ACTIVITY.
Retype, exactly as they appear below, the lines between the line holding "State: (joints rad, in" and the line holding "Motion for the", both ends included.

# # # #

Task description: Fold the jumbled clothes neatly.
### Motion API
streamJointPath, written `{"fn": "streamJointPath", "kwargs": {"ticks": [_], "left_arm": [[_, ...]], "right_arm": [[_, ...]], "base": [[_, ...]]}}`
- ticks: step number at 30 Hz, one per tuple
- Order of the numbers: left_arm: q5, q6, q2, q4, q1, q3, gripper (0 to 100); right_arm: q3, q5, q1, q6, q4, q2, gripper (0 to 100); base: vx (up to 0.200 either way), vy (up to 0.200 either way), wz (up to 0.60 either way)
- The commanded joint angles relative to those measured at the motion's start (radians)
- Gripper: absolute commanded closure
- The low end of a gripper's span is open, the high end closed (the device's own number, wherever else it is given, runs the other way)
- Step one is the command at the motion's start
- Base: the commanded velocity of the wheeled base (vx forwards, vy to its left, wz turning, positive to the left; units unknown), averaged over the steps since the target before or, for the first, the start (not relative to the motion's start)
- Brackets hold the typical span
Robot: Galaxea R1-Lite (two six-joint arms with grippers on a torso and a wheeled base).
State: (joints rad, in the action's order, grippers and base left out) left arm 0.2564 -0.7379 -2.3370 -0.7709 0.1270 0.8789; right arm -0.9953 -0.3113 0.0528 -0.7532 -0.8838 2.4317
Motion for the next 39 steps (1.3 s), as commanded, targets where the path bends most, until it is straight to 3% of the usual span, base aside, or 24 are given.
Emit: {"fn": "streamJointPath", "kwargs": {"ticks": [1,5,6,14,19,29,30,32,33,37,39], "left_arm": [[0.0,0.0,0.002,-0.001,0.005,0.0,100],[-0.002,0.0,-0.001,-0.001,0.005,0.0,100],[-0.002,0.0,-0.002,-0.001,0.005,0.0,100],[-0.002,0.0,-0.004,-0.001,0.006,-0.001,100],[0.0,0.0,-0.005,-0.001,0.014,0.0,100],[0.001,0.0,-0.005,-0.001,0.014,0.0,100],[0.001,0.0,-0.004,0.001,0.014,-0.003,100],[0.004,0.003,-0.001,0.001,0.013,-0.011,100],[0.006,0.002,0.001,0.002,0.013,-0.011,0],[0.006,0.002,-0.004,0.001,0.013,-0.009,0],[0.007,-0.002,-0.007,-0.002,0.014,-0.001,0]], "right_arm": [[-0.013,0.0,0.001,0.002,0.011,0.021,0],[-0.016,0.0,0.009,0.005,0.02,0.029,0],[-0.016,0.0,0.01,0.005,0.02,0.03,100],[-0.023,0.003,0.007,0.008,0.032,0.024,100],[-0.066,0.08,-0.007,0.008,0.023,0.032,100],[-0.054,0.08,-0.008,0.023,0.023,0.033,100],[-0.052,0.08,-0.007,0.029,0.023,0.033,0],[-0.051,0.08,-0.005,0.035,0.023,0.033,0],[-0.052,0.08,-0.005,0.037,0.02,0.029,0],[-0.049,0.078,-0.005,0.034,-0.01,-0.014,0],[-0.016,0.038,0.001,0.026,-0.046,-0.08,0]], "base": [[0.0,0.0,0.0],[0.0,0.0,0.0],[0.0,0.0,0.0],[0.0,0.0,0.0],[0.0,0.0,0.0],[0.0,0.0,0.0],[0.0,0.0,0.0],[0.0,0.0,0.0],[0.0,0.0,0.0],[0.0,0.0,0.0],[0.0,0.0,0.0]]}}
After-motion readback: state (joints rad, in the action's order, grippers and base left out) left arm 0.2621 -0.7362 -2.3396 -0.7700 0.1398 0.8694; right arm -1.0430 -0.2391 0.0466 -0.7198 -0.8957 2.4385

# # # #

TASK ANSWER.
State: (joints rad, in the action's order, grippers and base left out) left arm 0.2564 -0.7379 -2.3370 -0.7709 0.1270 0.8789; right arm -0.9953 -0.3113 0.0528 -0.7532 -0.8838 2.4317
Motion for the next 39 steps (1.3 s), as commanded, targets where the path bends most, until it is straight to 3% of the usual span, base aside, or 24 are given.

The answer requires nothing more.